Our review also did not find many articles reporting imaging findings in immunocompromised children, so it is undetermined whether these features might differ from those without health conditions. It has been well documented that more severe infections are found in immunocompromised children with other strains of coronavirus [59] and that these infections can spread to other parts of the body, such as the brain, causing encephalitis [60]. Whether this also occurs with COVID-19 remains to be seen. It is interesting that the only child death reported in this review was also suffering from an intussusception. Whether this was triggered by the underlying viral infection is unclear, but it is worth noting that gastrointestinal complaints can be the first and more prominent symptom of COVID-19 in some people and has been reported in an adult series [61].

There are several limitations to this work. Given the widespread public health interest, several manuscripts on the topic of COVID-19 are emerging each week, many bypassing usual peer review processes. It is likely that some information might be missing but later included, or in certain cases articles retracted (as for two articles during our screening process). Nevertheless, where possible, we have tried to mitigate this by conducting our literature review thrice in order to provide the most up-to-date information from reliable sources. Whilst not all imaging findings in all cases were reported in the studies, we described all available findings to give a general overview of the imaging pathology. Future works on the study of COVID-19 imaging findings could be improved by the use of standardised detailed descriptors for imaging findings (i.e. stating both the pattern and localisation of findings), in line with RSNA guidance [44], with clearly stated indications for imaging where possible.

Second, because of the origin of the virus in China, some articles have been published in a language other than English, or in English by non-native speakers. This might have hampered our understanding and interpretation of the data, although we used online translation services where required. Whilst other systematic reviews on the topic of COVID-19 have excluded articles not written in English, we thought it was important to review as many foreign-language articles where possible to increase our collective knowledge base, particularly given the few reported paediatric cases.

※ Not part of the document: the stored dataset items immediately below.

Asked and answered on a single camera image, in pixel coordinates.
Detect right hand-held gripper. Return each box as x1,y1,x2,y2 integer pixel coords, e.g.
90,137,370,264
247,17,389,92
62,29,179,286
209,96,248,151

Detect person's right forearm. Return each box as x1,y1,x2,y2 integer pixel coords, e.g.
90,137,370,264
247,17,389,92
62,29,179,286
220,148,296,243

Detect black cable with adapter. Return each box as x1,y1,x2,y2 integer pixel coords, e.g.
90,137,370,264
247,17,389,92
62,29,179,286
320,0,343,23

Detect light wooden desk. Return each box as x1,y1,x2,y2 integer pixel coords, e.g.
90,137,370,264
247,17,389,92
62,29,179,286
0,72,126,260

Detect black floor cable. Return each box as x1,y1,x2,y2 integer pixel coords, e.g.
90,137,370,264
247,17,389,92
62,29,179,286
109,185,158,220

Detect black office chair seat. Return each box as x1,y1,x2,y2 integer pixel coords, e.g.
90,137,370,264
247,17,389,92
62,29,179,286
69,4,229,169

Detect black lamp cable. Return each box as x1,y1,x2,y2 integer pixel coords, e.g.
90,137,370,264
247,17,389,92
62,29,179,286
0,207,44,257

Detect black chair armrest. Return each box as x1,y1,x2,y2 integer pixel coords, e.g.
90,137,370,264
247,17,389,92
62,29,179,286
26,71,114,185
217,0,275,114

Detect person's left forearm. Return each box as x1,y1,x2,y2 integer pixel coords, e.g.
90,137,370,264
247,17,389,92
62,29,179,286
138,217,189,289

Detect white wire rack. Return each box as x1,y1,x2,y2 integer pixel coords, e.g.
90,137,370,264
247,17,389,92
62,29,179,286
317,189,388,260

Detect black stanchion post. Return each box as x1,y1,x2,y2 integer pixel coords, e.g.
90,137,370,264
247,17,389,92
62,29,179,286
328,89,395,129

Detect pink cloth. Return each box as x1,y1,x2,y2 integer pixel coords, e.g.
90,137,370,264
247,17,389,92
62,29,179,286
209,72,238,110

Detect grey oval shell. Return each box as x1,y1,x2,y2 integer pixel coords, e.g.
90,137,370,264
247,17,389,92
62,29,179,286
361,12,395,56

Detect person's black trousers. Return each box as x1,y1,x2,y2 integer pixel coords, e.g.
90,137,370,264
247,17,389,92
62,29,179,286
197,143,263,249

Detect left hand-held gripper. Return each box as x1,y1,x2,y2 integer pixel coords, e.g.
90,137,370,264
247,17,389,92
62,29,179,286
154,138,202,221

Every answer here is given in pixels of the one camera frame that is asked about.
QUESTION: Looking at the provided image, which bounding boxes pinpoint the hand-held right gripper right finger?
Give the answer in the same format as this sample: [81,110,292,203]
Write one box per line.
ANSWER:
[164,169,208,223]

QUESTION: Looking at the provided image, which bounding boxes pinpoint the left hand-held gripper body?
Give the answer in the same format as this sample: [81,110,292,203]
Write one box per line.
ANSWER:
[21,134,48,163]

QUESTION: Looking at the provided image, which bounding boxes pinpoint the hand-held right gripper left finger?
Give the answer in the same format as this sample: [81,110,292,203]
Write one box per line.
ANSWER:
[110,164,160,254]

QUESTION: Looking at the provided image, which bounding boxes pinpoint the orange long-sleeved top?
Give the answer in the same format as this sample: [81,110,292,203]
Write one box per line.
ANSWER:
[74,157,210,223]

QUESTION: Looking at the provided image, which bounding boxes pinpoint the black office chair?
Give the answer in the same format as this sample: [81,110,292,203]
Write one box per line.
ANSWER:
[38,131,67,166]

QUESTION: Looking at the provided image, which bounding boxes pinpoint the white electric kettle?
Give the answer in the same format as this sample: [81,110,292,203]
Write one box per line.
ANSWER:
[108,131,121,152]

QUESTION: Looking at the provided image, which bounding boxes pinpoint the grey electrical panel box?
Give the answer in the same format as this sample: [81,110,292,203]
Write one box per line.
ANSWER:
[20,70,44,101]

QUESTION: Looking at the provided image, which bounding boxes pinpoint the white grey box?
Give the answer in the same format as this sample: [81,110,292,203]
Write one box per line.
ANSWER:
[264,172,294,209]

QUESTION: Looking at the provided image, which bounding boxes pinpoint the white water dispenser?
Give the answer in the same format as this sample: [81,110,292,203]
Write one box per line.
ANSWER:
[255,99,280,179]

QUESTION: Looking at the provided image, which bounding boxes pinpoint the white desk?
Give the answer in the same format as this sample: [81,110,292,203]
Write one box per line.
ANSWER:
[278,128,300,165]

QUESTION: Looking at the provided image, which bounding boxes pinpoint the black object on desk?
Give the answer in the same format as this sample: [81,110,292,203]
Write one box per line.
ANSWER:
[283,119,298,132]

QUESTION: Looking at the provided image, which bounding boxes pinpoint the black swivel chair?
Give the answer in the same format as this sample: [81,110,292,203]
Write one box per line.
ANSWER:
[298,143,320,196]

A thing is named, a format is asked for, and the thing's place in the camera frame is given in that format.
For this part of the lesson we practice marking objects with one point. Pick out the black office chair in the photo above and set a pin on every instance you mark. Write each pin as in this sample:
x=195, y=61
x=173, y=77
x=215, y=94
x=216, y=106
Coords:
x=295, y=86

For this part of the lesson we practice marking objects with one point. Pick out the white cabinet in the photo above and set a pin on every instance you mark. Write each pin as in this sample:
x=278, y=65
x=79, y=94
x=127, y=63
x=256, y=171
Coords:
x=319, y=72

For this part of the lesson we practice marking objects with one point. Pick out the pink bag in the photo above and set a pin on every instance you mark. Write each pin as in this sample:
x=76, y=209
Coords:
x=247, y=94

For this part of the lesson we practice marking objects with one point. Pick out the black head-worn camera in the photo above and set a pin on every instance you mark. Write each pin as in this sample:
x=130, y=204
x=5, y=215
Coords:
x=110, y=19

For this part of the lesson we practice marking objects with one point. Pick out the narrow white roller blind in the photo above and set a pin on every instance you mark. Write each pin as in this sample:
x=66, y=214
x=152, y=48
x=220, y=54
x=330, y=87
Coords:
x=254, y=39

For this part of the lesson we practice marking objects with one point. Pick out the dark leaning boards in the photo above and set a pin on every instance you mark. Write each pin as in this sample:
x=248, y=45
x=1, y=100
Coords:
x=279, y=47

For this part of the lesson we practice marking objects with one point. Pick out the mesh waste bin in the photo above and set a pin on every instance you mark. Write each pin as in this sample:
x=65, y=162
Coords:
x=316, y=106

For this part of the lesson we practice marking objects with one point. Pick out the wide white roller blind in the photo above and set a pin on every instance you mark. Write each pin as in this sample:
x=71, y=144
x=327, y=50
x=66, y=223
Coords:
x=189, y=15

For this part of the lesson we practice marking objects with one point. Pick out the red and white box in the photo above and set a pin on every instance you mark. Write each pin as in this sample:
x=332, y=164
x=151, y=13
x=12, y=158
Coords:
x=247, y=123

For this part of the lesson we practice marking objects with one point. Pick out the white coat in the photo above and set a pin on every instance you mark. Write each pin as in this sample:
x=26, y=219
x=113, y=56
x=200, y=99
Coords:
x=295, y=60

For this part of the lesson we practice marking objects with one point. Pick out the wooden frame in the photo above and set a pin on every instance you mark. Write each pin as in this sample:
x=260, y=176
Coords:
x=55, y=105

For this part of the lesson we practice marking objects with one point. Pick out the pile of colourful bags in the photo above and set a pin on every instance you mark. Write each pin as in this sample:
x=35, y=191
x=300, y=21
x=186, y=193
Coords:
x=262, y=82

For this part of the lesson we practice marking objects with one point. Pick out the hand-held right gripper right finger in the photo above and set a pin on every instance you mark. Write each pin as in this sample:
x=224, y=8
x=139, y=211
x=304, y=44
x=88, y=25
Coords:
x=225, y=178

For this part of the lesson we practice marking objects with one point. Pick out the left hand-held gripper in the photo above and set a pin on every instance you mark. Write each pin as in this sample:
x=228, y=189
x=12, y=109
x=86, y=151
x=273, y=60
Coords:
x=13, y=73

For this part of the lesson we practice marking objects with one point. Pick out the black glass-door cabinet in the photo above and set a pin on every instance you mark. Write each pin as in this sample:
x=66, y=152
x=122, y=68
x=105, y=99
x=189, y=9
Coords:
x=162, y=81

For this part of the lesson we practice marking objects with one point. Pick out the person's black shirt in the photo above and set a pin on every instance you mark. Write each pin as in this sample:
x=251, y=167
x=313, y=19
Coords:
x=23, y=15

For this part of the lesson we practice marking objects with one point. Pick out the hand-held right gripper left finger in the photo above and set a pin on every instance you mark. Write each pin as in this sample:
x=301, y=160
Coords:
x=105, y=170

Finally, the majority of articles have included children from China, in particular Wuhan city. It is unclear whether some of these paediatric cohorts overlap, although we did identify three papers where there was clear similarity in many of the patients described, and we avoided repetition of findings in summary results. It is also important to highlight that differences in indications for CT imaging in children might also exist (which could explain why Ma et al. [23] found slightly more abnormalities on CT in children than adults), but unfortunately these indications were not made clear in the publications.

Conclusion

Chest imaging findings in children with COVID-19 are frequently normal or mild, with unilateral changes that include patchy ground-glass opacification, commonly affecting the lower lobes. Imaging appearances at follow-up frequently remain normal or improve in the majority of children. Chest CT imaging adds little to the further management of the child and should be reserved for severe cases or for identifying alternative diagnoses. Further areas of research should include information on imaging and clinical characteristics in immunocompromised children with COVID-19, and information on long-term follow-up, particularly in the more severely affected children. We should therefore be prudent with the usage of CT, particularly at a time where resources are stretched, and only use it in the more vulnerable populations.